The listing below should be printed exactly, though its pictures must not be.

■ Data extract ■
··········

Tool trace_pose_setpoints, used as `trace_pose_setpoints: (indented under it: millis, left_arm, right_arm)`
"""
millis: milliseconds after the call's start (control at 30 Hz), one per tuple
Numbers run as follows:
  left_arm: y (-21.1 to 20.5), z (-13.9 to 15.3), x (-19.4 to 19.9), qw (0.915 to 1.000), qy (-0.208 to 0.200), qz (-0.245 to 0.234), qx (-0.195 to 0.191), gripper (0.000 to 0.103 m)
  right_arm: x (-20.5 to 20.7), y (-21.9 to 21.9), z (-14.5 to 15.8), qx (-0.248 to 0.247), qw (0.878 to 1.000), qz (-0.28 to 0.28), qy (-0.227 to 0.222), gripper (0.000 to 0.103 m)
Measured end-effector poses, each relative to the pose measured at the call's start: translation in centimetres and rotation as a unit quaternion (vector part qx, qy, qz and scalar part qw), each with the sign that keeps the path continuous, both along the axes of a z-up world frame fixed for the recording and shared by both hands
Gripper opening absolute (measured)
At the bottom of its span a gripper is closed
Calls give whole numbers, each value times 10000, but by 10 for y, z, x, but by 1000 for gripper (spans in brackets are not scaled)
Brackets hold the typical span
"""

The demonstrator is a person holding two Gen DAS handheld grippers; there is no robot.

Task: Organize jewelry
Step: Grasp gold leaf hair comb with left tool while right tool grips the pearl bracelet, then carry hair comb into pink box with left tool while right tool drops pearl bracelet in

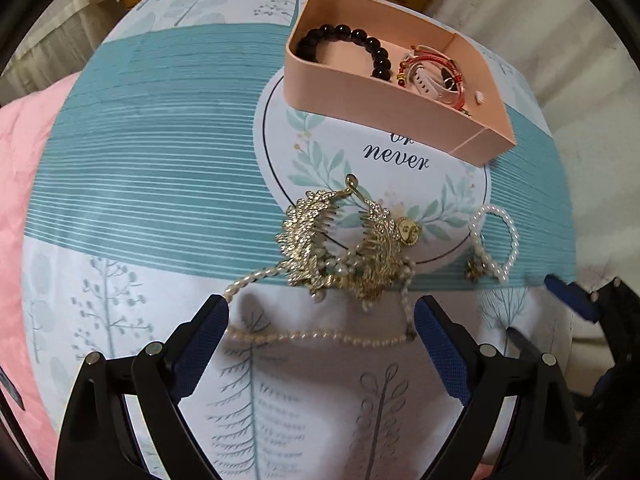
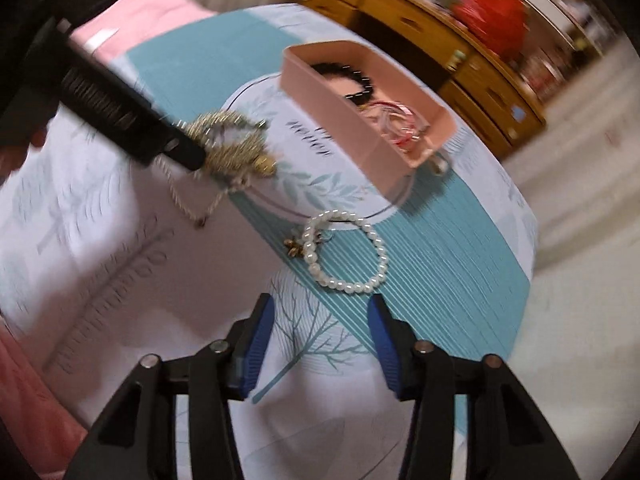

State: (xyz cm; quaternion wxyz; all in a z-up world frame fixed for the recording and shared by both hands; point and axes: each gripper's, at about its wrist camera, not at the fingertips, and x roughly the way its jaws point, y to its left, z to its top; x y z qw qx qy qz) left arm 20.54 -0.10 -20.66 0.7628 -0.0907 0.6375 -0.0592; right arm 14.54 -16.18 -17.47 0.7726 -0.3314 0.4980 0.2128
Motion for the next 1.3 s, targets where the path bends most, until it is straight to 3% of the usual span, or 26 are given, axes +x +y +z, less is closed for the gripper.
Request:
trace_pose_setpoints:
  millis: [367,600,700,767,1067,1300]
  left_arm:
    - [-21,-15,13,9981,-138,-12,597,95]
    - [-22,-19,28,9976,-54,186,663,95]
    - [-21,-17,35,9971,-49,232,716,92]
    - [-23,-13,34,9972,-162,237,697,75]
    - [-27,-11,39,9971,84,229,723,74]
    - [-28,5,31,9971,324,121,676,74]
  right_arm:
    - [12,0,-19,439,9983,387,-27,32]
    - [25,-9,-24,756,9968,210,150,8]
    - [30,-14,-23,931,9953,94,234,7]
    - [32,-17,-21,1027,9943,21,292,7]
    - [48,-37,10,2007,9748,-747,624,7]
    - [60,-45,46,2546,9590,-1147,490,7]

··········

■ Answer area ■
Tool trace_pose_setpoints, used as `trace_pose_setpoints: (indented under it: millis, left_arm, right_arm)`
"""
millis: milliseconds after the call's start (control at 30 Hz), one per tuple
Numbers run as follows:
  left_arm: y (-21.1 to 20.5), z (-13.9 to 15.3), x (-19.4 to 19.9), qw (0.915 to 1.000), qy (-0.208 to 0.200), qz (-0.245 to 0.234), qx (-0.195 to 0.191), gripper (0.000 to 0.103 m)
  right_arm: x (-20.5 to 20.7), y (-21.9 to 21.9), z (-14.5 to 15.8), qx (-0.248 to 0.247), qw (0.878 to 1.000), qz (-0.28 to 0.28), qy (-0.227 to 0.222), gripper (0.000 to 0.103 m)
Measured end-effector poses, each relative to the pose measured at the call's start: translation in centimetres and rotation as a unit quaternion (vector part qx, qy, qz and scalar part qw), each with the sign that keeps the path continuous, both along the axes of a z-up world frame fixed for the recording and shared by both hands
Gripper opening absolute (measured)
At the bottom of its span a gripper is closed
Calls give whole numbers, each value times 10000, but by 10 for y, z, x, but by 1000 for gripper (spans in brackets are not scaled)
Brackets hold the typical span
"""

The demonstrator is a person holding two Gen DAS handheld grippers; there is no robot.

Task: Organize jewelry
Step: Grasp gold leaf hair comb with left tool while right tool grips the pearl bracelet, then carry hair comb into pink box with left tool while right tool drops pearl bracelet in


State: (xyz cm; quaternion wxyz; all in a z-up world frame fixed for the recording and shared by both hands; point and axes: each gripper's, at about its wrist camera, not at the fingertips, and x roughly the way its jaws point, y to its left, z to its top; x y z qw qx qy qz) left arm 20.54 -0.10 -20.66 0.7628 -0.0907 0.6375 -0.0592; right arm 14.54 -16.18 -17.47 0.7726 -0.3314 0.4980 0.2128
Motion for the next 1.3 s, targets where the path bends most, until it is straight to 3% of the usual span, or 26 are given, axes +x +y +z, less is closed for the gripper.
Request:
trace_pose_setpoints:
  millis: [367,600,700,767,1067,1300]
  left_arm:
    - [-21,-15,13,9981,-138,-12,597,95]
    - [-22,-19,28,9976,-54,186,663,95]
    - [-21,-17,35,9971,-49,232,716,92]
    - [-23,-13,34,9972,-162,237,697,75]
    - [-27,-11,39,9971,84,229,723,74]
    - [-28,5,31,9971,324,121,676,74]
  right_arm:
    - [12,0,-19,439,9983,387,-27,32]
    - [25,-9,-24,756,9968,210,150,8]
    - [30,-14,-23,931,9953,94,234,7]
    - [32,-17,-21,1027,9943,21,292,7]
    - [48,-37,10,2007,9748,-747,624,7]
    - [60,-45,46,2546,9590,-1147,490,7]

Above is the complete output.